Stored records
-- Opening Marker --
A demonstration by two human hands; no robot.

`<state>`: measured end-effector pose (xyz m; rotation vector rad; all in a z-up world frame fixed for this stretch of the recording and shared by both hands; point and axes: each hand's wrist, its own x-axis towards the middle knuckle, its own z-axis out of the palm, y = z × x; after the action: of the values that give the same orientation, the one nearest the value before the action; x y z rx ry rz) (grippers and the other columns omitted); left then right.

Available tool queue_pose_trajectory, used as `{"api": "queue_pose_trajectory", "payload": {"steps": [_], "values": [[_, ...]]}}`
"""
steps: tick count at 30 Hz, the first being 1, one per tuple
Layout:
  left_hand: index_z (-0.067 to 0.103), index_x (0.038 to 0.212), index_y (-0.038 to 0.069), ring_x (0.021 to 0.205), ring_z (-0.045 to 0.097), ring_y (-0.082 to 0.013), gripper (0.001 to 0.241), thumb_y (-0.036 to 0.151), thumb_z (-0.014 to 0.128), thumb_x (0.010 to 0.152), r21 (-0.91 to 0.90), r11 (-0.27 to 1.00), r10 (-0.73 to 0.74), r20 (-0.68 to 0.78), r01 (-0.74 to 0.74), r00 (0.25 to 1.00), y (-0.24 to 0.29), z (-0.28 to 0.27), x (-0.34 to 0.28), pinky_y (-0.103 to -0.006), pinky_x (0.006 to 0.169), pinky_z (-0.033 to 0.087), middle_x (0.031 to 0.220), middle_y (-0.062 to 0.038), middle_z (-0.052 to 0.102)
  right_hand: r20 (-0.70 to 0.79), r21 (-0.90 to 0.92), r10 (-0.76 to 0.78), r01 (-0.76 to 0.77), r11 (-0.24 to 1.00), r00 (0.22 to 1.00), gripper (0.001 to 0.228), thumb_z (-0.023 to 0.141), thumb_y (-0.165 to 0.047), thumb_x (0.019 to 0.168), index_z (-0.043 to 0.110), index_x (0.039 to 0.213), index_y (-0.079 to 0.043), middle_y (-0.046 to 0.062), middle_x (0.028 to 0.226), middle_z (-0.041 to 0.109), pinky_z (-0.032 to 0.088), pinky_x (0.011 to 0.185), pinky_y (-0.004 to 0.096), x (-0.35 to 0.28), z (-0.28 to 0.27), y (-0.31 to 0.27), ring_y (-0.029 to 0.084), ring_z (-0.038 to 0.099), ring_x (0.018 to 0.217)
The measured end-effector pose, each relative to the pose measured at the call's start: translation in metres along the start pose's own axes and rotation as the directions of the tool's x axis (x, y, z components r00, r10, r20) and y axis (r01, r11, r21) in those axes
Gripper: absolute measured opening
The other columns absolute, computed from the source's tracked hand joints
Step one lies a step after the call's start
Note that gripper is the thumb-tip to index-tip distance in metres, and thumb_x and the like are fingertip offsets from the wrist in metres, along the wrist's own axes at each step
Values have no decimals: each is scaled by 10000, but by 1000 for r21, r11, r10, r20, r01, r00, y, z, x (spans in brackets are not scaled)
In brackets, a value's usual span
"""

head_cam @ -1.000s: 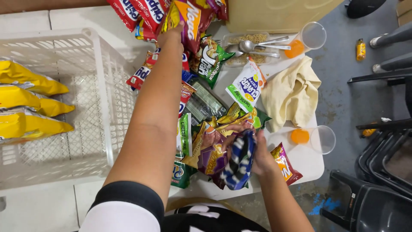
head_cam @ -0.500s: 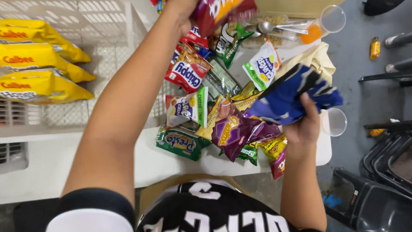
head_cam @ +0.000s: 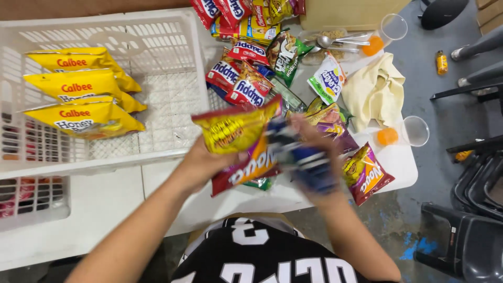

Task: Wiping down bags of snacks with a cloth and organizing them into a crate.

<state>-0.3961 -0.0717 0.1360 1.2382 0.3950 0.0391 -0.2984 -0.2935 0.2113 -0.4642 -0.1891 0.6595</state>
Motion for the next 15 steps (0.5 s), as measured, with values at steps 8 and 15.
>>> {"api": "queue_pose_trajectory", "payload": {"steps": [8, 15], "values": [[560, 1323, -25, 1046, 679, -319, 667, -16, 835, 715, -48, 999, 25, 161, -18, 987, -47, -38, -61, -459, 873, 598, 1143, -207, 693, 493, -816, 36, 477, -328, 869, 516, 378, -624, 1016, 584, 1415, -370, 95, 1633, 387, 111, 1245, 617, -23, -3, 112, 402, 305, 1532], [506, 1387, -2, 1063, 680, -300, 776, -45, 840, 688, -118, 989, 114, 181, -93, 977, -30, -46, -79, -443, 888, 598, 1187, -198, 683, 489, -822, -33, 448, -353, 872, 761, 363, -829, 881, 591, 1403, -324, 128, 1588, 426, 176, 1231, 578, -25, 27, 156, 393, 365, 1495]]}}
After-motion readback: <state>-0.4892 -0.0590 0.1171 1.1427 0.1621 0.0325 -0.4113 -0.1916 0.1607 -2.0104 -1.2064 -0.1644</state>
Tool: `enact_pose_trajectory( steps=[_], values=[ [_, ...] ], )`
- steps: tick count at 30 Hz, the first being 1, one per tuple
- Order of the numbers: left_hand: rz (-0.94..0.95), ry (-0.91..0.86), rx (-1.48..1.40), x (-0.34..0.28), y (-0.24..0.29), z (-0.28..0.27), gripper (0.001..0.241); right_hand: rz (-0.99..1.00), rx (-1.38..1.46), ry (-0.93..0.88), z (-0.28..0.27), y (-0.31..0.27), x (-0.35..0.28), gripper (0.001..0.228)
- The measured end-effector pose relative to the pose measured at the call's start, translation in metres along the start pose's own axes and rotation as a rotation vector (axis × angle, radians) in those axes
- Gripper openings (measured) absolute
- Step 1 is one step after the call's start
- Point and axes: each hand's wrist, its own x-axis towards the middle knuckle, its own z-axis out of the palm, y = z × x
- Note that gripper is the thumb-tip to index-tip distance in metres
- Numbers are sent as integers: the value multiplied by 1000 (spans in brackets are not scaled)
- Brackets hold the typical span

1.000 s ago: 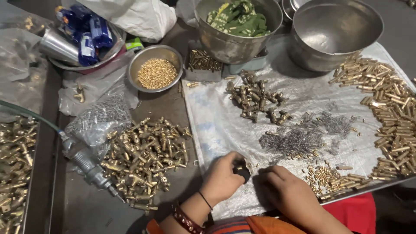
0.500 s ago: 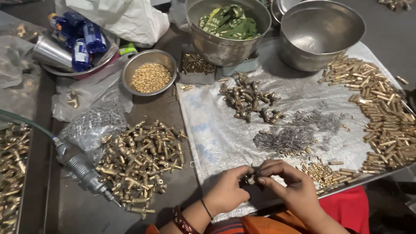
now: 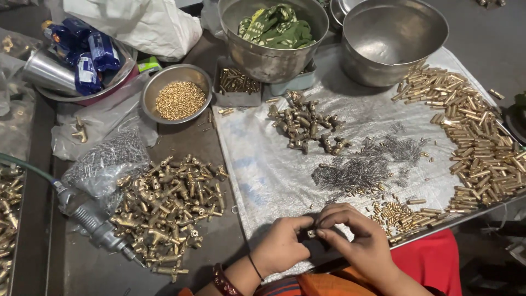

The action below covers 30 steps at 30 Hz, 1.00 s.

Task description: Assembling small metal components into brass valve bodies at a workbench.

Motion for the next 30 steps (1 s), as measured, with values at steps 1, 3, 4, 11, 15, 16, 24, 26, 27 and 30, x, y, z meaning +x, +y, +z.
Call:
enact_pose_trajectory(
  steps=[1, 3, 4, 11, 15, 16, 24, 26, 27, 30],
  values=[
    [-2, -1, -1, 0, 0, 1, 27, 2, 0, 1, -2, -5, 2, 9],
    [-1, -14, -78, 1, 0, 2, 24, -187, -126, -94, -7, -16, 7, 11],
    [-2, -16, -78, 1, 1, 0, 24, -186, -127, -92, -21, -7, 4, 11],
    [-422, 62, -143, 0, 13, -23, 32, 307, -961, 252, -139, 15, -5, 29],
    [-349, -81, 652, 15, 69, -17, 30, 358, -1283, 136, -160, 30, -15, 24],
    [-352, -81, 647, 27, 60, -16, 30, 360, -1284, 130, -157, 29, -15, 24],
    [-386, -101, 271, 48, 49, 4, 44, 541, -829, 318, -127, -8, 1, 24],
    [-444, -160, 116, 41, 41, 4, 37, 509, -576, 290, -110, -3, -6, 24],
    [-492, -208, -33, 38, 39, 1, 33, 459, -320, 261, -101, 0, -7, 23],
    [-294, -200, 3, 35, -3, 5, 28, 475, -46, 98, -56, 5, 1, 21]
  ],
)
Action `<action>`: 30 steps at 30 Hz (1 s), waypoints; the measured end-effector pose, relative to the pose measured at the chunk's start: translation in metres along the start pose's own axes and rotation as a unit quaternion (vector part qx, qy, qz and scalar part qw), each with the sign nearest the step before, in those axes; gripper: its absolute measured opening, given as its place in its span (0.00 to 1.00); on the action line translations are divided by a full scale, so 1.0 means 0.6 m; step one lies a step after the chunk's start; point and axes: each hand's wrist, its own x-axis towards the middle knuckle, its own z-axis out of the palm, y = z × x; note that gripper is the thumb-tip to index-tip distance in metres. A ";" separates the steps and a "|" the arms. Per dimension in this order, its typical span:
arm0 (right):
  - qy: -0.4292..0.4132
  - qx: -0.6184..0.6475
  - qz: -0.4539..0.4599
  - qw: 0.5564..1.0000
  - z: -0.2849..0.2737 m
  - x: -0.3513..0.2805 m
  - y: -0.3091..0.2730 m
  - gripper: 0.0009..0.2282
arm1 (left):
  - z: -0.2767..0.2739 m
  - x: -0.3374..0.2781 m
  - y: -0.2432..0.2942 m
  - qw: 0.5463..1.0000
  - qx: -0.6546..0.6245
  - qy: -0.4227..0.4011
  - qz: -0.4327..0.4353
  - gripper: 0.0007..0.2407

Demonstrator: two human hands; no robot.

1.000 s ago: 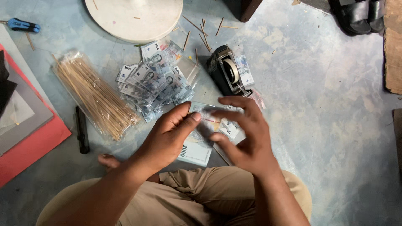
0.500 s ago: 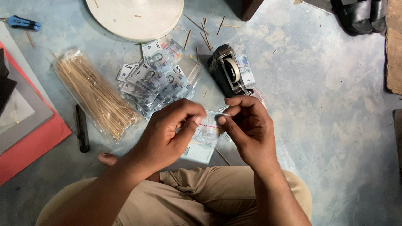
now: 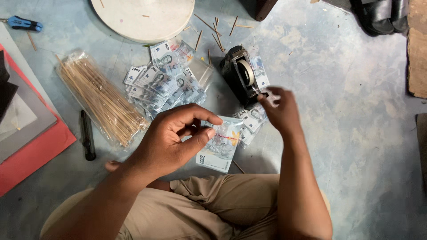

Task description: The person puts banknotes into individual plastic sleeves and seals them.

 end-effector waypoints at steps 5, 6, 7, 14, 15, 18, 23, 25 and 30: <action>-0.007 0.113 0.058 0.992 0.051 0.049 0.051 0.15 | 0.000 -0.004 0.015 1.000 -0.012 -0.002 0.018 0.07; -0.002 0.135 0.062 0.989 0.051 0.047 0.047 0.13 | -0.001 -0.006 0.019 1.000 -0.015 -0.002 0.020 0.07; -0.002 0.135 0.061 0.989 0.048 0.045 0.038 0.13 | -0.003 -0.008 0.026 1.000 -0.015 -0.001 0.021 0.07; -0.036 0.206 0.093 0.973 0.067 0.063 0.062 0.04 | -0.003 -0.016 0.043 0.995 0.098 -0.011 0.021 0.06; -0.027 0.229 0.088 0.969 0.073 0.070 0.072 0.04 | -0.002 -0.017 0.043 0.995 0.096 -0.008 0.022 0.06; -0.030 0.194 0.119 0.973 0.029 0.044 0.030 0.05 | -0.004 -0.020 0.054 0.995 0.093 -0.003 0.021 0.06; -0.067 0.223 0.179 0.956 0.002 0.024 0.052 0.09 | -0.009 -0.017 0.056 0.993 0.103 -0.004 0.048 0.05; -0.080 0.227 0.210 0.948 0.012 0.030 0.065 0.10 | -0.007 -0.016 0.056 0.993 0.107 -0.007 0.055 0.05; 0.001 -0.023 0.256 0.967 0.035 0.042 0.071 0.10 | -0.005 -0.018 0.060 0.990 0.113 0.020 0.085 0.05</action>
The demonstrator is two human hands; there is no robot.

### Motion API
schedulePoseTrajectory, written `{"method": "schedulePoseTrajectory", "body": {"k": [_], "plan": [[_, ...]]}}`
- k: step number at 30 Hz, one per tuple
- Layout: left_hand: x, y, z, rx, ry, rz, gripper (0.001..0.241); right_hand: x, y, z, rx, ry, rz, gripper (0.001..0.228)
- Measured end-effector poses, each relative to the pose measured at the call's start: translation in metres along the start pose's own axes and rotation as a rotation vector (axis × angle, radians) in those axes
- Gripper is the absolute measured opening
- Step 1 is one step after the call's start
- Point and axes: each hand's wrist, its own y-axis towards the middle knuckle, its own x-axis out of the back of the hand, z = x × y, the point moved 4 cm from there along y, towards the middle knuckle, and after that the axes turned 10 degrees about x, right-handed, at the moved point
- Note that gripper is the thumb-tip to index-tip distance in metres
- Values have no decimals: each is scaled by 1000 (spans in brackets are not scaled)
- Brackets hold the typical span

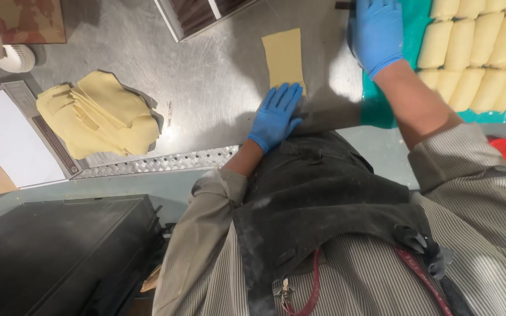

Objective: Rolling pastry dough sheets around chocolate bars to prepare pastries.

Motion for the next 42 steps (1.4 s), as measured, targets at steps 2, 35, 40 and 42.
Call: {"method": "schedulePoseTrajectory", "body": {"k": [2,35,40,42], "plan": [[19,6,-3,21,-32,77,75,-19,1,-10,162,-371,101,32],[-30,-22,69,667,-1409,-226,28,9,-108,52,233,-112,373,3],[-41,-23,76,691,-1404,-212,28,56,-127,80,2,414,369,31],[-31,-17,75,683,-1403,-206,27,38,-160,78,304,166,288,48]]}}
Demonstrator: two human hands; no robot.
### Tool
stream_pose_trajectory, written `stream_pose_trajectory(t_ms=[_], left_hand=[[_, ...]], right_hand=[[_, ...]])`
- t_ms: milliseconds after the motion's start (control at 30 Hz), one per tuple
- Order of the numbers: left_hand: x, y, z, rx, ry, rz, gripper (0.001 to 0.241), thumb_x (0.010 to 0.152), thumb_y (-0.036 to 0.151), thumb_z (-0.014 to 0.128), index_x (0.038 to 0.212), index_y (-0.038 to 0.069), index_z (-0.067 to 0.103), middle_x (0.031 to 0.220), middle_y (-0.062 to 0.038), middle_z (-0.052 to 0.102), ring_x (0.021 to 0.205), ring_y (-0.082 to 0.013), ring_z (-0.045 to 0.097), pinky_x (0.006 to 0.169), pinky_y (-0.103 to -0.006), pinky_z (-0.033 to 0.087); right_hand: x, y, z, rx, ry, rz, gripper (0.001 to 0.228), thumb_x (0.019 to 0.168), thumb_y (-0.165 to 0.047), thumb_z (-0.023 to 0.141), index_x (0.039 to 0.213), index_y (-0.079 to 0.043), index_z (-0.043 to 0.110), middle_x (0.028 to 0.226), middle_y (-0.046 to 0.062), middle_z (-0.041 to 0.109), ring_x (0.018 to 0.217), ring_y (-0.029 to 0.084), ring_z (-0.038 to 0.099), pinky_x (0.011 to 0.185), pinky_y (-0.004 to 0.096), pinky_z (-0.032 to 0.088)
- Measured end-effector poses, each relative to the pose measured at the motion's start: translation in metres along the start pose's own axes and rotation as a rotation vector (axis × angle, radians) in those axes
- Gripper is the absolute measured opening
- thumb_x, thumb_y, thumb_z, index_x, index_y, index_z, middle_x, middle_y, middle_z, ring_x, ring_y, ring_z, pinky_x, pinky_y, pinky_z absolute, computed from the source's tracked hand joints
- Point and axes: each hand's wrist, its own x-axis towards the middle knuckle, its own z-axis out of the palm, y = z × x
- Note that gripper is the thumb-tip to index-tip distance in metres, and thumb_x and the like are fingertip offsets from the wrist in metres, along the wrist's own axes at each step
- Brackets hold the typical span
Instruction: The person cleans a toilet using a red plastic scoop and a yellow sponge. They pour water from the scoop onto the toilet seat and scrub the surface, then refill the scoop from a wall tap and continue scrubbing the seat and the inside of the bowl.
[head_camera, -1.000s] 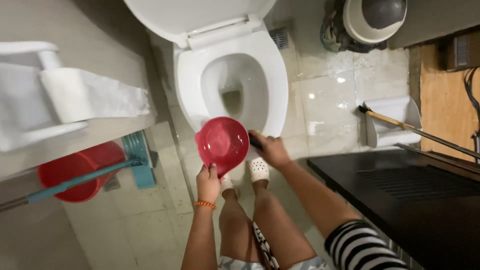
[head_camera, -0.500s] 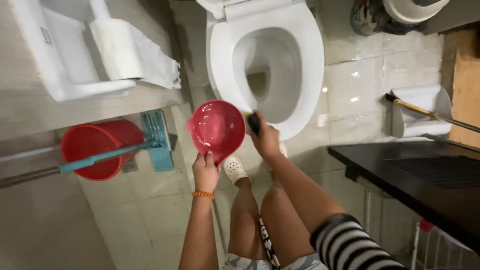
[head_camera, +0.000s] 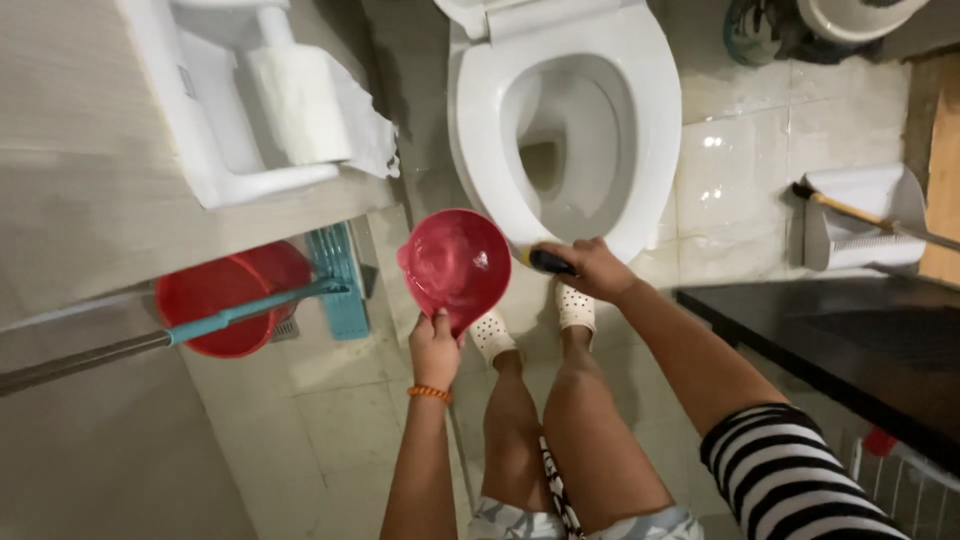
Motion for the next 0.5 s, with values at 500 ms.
stream_pose_trajectory(t_ms=[500], left_hand=[[0.024, 0.062, 0.039, -0.029, 0.093, -0.076, 0.026, 0.104, 0.018, 0.05, 0.103, -0.003, 0.064, 0.065, -0.011, 0.063, 0.051, -0.017, 0.057, 0.046, -0.0327, 0.047]], right_hand=[[0.268, 0.063, -0.035, 0.002, 0.484, 0.023, 0.075, 0.089, -0.02, 0.079, 0.154, -0.03, 0.042, 0.103, 0.018, 0.07, 0.096, 0.038, 0.067, 0.091, 0.053, 0.046]])
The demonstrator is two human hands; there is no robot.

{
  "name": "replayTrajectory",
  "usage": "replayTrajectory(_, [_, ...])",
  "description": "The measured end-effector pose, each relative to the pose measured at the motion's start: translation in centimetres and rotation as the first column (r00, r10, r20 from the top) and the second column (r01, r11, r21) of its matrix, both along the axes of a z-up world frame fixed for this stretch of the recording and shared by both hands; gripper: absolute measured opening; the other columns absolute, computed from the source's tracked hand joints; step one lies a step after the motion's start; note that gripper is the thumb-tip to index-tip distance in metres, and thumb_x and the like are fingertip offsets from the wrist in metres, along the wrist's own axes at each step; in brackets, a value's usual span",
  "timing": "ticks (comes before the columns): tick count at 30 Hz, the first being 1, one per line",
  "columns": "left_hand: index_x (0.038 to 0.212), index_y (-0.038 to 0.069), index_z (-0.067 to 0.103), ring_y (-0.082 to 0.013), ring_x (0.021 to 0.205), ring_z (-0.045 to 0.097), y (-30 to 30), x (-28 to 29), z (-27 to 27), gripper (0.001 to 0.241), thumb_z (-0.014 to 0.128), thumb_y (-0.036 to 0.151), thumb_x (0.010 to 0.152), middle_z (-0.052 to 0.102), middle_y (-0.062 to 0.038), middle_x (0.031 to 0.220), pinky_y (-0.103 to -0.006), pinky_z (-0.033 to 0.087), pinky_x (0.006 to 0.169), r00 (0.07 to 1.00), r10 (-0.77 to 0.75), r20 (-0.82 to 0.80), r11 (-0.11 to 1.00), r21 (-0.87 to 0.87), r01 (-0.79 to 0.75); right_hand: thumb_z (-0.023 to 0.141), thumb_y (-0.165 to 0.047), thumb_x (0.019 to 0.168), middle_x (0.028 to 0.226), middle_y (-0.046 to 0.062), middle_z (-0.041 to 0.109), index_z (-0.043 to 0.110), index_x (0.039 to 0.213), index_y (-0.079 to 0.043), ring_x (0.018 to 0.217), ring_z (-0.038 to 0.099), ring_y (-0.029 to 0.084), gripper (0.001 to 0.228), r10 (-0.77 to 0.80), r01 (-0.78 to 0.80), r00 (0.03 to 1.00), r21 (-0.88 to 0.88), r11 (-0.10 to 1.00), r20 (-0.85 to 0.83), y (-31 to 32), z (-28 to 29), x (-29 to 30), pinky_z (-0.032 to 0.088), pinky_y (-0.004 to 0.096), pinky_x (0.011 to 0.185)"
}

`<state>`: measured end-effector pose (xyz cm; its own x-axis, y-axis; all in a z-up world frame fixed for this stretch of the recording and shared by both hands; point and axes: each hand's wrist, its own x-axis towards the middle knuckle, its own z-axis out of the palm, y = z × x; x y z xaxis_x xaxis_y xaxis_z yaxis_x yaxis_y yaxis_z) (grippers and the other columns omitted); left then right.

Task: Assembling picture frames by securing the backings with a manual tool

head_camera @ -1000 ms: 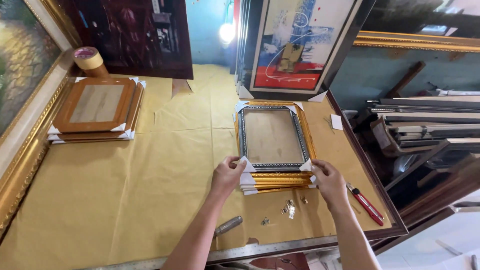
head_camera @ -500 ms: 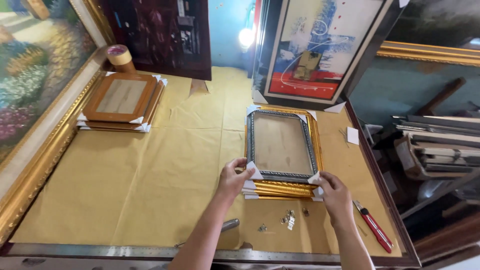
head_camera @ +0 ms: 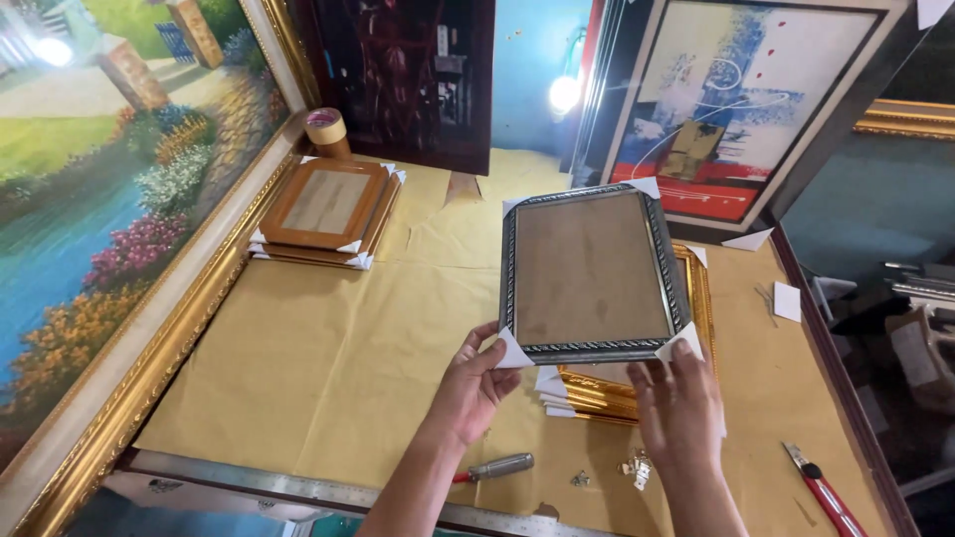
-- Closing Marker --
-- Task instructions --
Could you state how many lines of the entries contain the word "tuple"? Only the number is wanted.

-- Exercise solution --
4